• **EXERCISE BRIEF**
Your job with the data below is to output exactly the lines from the one holding "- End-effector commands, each" down to the one holding "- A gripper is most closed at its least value", both included, and no others.

--

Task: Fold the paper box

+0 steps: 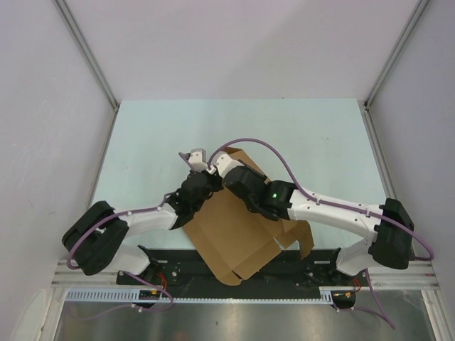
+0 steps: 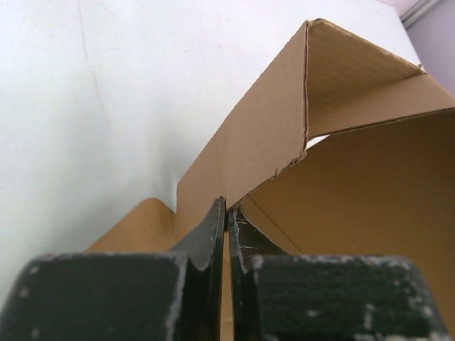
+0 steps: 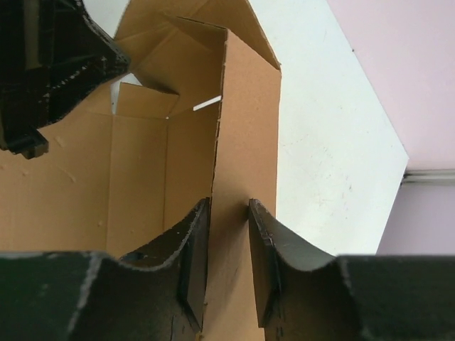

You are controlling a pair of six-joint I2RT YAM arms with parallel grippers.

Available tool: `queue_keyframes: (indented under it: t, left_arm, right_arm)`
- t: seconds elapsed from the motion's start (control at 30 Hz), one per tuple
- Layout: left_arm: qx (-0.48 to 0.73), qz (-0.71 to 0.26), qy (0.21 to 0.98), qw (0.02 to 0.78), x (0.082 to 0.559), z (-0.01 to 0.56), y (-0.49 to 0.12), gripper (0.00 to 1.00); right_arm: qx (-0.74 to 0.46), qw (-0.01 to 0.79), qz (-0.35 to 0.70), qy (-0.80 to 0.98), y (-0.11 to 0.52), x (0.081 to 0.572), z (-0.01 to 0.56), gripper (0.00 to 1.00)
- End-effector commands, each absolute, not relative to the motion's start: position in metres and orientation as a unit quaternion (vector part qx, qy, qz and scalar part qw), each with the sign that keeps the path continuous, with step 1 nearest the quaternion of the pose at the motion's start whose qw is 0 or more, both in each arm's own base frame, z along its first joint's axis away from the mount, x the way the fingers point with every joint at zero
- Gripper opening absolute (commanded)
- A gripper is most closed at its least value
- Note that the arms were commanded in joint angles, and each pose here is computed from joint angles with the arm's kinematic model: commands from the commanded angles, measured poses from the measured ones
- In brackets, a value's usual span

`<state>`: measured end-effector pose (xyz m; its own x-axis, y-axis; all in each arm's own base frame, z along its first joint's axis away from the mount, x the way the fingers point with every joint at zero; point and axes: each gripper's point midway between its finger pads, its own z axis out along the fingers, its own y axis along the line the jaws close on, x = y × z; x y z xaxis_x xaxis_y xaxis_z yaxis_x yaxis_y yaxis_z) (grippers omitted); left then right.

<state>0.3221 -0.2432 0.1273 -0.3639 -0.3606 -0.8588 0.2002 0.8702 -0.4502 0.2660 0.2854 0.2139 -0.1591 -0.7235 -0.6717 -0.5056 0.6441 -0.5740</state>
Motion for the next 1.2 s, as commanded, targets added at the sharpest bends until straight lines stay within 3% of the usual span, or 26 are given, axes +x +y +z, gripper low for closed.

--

• **WRITTEN REPLY**
- End-effector commands, each absolute, not relative to the motion's start: position in metres and orientation as a unit quaternion (vector part qx, qy, qz and scalar part qw), each with the sign that keeps the path continuous, with step 1 nearest the quaternion of the pose at the motion's start whose qw is 0 or more, both in each arm's own base frame, z along its first joint's axis away from the mount, x the way the fingers point with every joint at zero
- Gripper opening absolute (commanded)
- A gripper is most closed at its least value

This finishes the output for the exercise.